▸ **What the task requires**: Exactly as written, copy the lines that run from the start of the data below to the line containing "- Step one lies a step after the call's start", both ends included.

▸ **The data**:

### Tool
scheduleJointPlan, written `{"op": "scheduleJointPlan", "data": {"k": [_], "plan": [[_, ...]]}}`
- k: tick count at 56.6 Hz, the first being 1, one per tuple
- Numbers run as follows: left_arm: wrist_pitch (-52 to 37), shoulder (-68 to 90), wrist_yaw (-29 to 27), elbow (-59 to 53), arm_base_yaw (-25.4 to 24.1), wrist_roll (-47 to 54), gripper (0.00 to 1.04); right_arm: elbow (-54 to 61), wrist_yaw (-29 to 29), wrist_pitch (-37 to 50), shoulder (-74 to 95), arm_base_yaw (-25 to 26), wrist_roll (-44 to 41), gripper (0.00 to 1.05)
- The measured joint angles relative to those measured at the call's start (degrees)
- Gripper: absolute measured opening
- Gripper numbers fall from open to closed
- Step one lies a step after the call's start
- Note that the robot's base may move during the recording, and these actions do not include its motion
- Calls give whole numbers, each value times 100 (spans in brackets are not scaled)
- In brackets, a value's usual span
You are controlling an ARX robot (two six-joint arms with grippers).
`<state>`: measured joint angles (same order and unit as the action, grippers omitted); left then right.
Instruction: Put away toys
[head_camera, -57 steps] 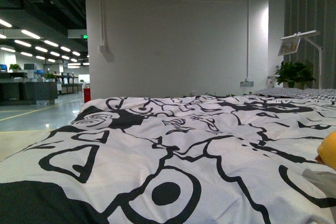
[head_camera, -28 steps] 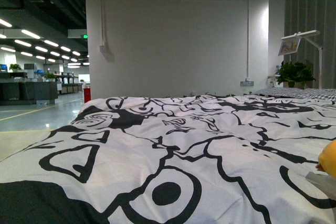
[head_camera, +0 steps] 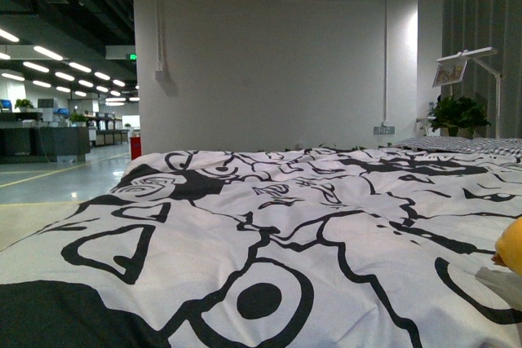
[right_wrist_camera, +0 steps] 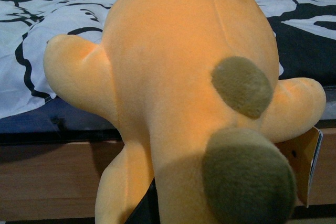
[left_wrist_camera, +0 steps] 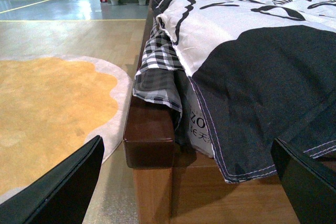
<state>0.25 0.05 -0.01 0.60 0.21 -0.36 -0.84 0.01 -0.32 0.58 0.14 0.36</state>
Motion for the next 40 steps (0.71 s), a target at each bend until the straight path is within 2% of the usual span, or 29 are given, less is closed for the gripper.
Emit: {"op": "scheduleJointPlan", "data": {"k": [40], "plan": [[0,0,-116,0,-20,15,98,0,-9,-2,-4,-15,0,7]]}}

▸ **Your solution**:
### Tool
scheduleJointPlan, written `{"op": "scheduleJointPlan", "data": {"k": [_], "plan": [[_, ...]]}}`
- k: tick count at 56.6 Hz, the first being 1, one per tuple
- Numbers run as follows: left_arm: wrist_pitch (-52 to 37), shoulder (-68 to 90), wrist_yaw (-29 to 27), elbow (-59 to 53), arm_base_yaw (-25.4 to 24.1), wrist_roll (-47 to 54), gripper (0.00 to 1.04); right_arm: elbow (-54 to 61), wrist_yaw (-29 to 29), wrist_pitch (-37 to 50), shoulder (-74 to 95), arm_base_yaw (-25 to 26), wrist_roll (-44 to 41), gripper (0.00 to 1.05)
- The measured joint angles relative to those measured at the call's start (degrees)
- Gripper: absolute measured opening
- Gripper numbers fall from open to closed
- Step one lies a step after the call's start

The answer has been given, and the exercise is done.